▶ _What this task involves_
Give all of the data below again exactly, and drop the images.

▶ _Material provided_

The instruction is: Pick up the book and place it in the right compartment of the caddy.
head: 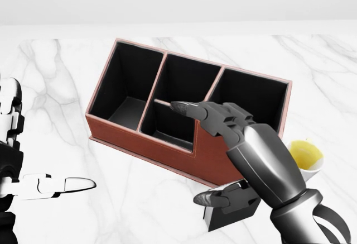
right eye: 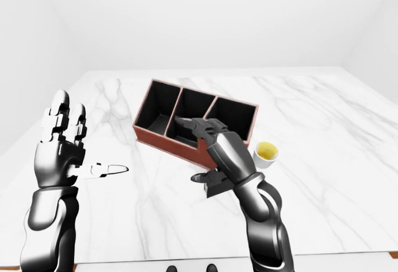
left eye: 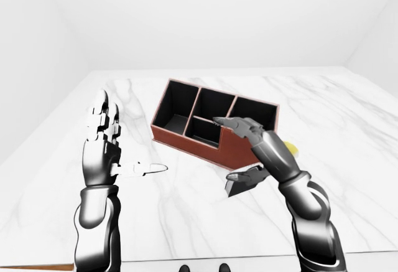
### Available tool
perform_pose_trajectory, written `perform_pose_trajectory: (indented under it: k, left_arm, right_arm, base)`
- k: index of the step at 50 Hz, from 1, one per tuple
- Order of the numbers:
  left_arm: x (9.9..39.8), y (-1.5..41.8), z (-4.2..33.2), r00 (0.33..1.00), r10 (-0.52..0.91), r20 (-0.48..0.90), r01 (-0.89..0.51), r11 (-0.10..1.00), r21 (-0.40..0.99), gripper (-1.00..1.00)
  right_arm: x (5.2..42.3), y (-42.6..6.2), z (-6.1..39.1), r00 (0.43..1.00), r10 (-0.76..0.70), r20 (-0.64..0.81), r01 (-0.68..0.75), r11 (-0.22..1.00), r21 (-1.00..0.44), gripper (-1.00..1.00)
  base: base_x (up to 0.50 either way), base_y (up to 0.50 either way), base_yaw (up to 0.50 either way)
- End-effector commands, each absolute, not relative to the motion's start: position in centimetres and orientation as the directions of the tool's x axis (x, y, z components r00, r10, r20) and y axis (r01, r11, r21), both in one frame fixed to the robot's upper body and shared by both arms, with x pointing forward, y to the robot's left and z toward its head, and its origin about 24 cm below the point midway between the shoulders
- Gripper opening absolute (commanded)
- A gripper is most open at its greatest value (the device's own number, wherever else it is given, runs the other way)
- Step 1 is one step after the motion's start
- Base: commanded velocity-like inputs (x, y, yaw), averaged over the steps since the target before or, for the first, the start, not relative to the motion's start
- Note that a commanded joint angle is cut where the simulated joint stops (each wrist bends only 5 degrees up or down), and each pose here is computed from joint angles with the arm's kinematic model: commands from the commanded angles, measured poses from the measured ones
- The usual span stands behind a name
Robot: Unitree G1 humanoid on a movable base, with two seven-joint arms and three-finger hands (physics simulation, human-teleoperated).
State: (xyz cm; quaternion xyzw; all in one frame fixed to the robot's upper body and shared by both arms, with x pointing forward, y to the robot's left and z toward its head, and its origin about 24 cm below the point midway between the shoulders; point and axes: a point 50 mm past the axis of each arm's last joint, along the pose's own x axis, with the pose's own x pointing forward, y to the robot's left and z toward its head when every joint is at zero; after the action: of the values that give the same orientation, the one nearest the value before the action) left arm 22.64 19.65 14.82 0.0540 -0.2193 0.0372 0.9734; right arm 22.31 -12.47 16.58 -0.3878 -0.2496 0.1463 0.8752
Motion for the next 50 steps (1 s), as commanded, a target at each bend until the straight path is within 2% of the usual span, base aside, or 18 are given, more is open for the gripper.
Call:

▶ _Task result_
The instruction is: Pick up the book and place it in the right compartment of the caddy.
head: 
right eye: 
left eye: 
### Available tool
perform_pose_trajectory, written `perform_pose_trajectory: (indented under it: k, left_arm, right_arm, base)`
- k: index of the step at 50 Hz, from 1, one per tuple
- Order of the numbers:
  left_arm: x (9.9..39.8), y (-1.5..41.8), z (-4.2..33.2), r00 (0.33..1.00), r10 (-0.52..0.91), r20 (-0.48..0.90), r01 (-0.89..0.51), r11 (-0.10..1.00), r21 (-0.40..0.99), gripper (-1.00..1.00)
  right_arm: x (5.2..42.3), y (-42.6..6.2), z (-6.1..39.1), r00 (0.43..1.00), r10 (-0.76..0.70), r20 (-0.64..0.81), r01 (-0.68..0.75), r11 (-0.22..1.00), r21 (-1.00..0.44), gripper (-1.00..1.00)
  base: base_x (up to 0.50 either way), base_y (up to 0.50 either way), base_yaw (up to 0.50 either way)
- End-effector commands, each absolute, not relative to the motion's start: position in centimetres and orientation as the directions of the tool's x axis (x, y, z components r00, r10, r20) and y axis (r01, r11, r21), both in one frame fixed to the robot's upper body and shared by both arms, with x pointing forward, y to the robot's left and z toward its head, and its origin about 24 cm below the point midway between the shoulders
- Gripper opening absolute (commanded)
- A gripper is most open at its greatest value (the device's own number, wherever else it is given, runs the other way)
- Step 1 is one step after the motion's start
- Base: commanded velocity-like inputs (x, y, yaw), averaged over the steps since the target before or, for the first, the start, not relative to the motion's start
- Note that a commanded joint angle is cut where the simulated joint stops (each wrist bends only 5 degrees up or down), and each pose here is computed from joint angles with the arm's kinematic model: commands from the commanded angles, measured poses from the measured ones
- The usual span stands behind a name
Robot: Unitree G1 humanoid on a movable base, with two seven-joint arms and three-finger hands (physics simulation, human-teleoperated).
State: (xyz cm; quaternion xyzw; all in one frame fixed to the robot's upper body and shared by both arms, with x pointing forward, y to the robot's left and z toward its head, and its origin about 24 cm below the point midway between the shoulders; point and axes: a point 50 mm past the axis of each arm's last joint, along the pose's own x axis, with the pose's own x pointing forward, y to the robot's left and z toward its head when every joint is at zero; after the action: of the values that give the same orientation, the one nearest the value before the action) left arm 22.64 19.65 14.82 0.0540 -0.2193 0.0372 0.9734; right arm 22.31 -12.47 16.58 -0.3878 -0.2496 0.1463 0.8752
Motion for the next 50 steps (1 s), as commanded, a target at each bend until the straight path is within 2% of the usual span, base aside, or 18 are given, more is open for the gripper.
Call:

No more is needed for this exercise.